* **Work request**:
Only lines that contain the word "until" are to be returned from the data below.

* **Available data**:
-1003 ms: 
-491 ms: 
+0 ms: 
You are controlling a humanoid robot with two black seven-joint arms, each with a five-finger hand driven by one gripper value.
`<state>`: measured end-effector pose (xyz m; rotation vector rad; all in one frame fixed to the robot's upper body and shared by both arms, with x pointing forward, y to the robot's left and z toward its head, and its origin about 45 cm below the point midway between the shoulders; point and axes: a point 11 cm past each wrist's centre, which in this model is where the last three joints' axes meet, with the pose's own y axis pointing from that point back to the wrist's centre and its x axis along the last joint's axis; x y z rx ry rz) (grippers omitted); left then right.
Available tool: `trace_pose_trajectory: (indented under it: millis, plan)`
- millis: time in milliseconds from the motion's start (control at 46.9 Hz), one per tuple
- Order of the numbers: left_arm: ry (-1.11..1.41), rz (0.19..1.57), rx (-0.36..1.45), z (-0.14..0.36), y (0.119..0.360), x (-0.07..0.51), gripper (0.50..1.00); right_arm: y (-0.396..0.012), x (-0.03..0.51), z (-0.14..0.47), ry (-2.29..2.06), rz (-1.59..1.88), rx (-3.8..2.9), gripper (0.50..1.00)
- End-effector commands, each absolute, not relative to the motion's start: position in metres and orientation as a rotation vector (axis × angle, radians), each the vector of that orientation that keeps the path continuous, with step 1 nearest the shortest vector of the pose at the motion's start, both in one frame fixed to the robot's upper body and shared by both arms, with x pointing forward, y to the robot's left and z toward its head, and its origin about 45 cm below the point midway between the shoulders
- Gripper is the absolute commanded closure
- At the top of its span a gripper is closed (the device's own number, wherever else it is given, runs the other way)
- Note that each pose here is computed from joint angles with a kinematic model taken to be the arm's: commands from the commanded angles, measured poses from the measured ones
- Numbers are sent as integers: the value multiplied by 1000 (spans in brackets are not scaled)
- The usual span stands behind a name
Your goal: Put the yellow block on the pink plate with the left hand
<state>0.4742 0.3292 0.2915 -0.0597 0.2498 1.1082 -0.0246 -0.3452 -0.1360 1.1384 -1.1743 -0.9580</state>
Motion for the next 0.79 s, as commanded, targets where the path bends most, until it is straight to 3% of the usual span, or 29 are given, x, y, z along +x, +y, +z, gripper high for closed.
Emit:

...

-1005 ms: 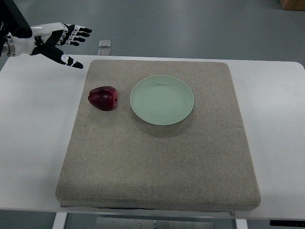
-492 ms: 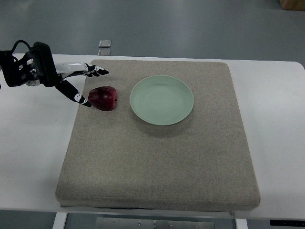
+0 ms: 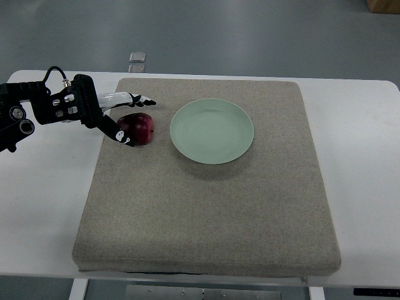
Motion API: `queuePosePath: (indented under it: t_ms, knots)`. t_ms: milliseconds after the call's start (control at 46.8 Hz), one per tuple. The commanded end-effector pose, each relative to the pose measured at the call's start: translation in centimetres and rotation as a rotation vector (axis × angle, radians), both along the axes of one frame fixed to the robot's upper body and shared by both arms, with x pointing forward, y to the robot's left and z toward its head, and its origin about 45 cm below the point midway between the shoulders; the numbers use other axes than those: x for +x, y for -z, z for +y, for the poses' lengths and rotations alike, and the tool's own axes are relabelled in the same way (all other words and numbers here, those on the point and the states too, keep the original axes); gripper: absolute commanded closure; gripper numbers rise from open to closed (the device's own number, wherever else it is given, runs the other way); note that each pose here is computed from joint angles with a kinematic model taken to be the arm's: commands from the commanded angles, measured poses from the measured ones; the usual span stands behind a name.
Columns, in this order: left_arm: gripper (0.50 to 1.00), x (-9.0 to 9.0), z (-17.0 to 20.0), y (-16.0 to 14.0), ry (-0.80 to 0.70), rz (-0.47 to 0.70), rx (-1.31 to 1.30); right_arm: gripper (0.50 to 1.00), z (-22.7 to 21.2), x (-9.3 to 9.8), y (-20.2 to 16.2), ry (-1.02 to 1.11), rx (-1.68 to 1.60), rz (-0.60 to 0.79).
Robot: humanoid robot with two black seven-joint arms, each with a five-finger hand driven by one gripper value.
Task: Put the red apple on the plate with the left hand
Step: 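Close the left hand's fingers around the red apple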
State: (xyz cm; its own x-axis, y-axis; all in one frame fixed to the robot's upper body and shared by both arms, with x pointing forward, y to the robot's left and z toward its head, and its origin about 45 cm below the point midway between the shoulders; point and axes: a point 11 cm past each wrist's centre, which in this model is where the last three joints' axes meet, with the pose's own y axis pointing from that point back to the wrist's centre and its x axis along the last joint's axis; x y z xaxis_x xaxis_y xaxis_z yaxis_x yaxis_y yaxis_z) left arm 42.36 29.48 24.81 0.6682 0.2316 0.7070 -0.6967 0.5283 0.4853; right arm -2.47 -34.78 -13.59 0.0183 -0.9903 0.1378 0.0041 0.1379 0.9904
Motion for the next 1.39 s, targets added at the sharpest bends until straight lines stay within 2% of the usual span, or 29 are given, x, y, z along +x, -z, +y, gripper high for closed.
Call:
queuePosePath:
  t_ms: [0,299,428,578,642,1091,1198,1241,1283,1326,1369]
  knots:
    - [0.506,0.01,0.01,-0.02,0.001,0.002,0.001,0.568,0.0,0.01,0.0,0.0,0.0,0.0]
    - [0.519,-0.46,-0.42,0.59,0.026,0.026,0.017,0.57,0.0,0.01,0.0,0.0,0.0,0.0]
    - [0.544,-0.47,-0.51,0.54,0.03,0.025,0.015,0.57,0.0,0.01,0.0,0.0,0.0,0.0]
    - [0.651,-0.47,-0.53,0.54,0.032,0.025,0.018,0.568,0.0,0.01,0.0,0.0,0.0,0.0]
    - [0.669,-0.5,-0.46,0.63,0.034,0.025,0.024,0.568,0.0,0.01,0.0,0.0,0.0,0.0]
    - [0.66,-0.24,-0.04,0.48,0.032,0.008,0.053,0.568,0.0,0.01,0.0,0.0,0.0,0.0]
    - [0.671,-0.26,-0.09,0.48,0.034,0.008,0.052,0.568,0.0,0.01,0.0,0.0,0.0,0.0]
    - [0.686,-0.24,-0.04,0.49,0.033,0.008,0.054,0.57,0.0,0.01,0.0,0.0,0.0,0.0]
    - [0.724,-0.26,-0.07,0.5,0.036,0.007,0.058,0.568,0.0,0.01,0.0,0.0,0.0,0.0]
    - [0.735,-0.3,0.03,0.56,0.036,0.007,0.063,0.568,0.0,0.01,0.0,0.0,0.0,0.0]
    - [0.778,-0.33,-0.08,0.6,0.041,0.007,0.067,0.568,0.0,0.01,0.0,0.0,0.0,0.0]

* **Task solution**:
Motion for the next 0.79 s, as commanded, targets where the path bends most, until it is straight to 3% of the usual span, or 29 are given, x, y, z along +x, +y, +z, gripper high for closed.
Motion for the next 1.39 s, targets added at the sharpest bends until straight lines stay within 2% of the usual span, or 29 are given, x, y, z along +x, -z, +y, gripper high for closed.

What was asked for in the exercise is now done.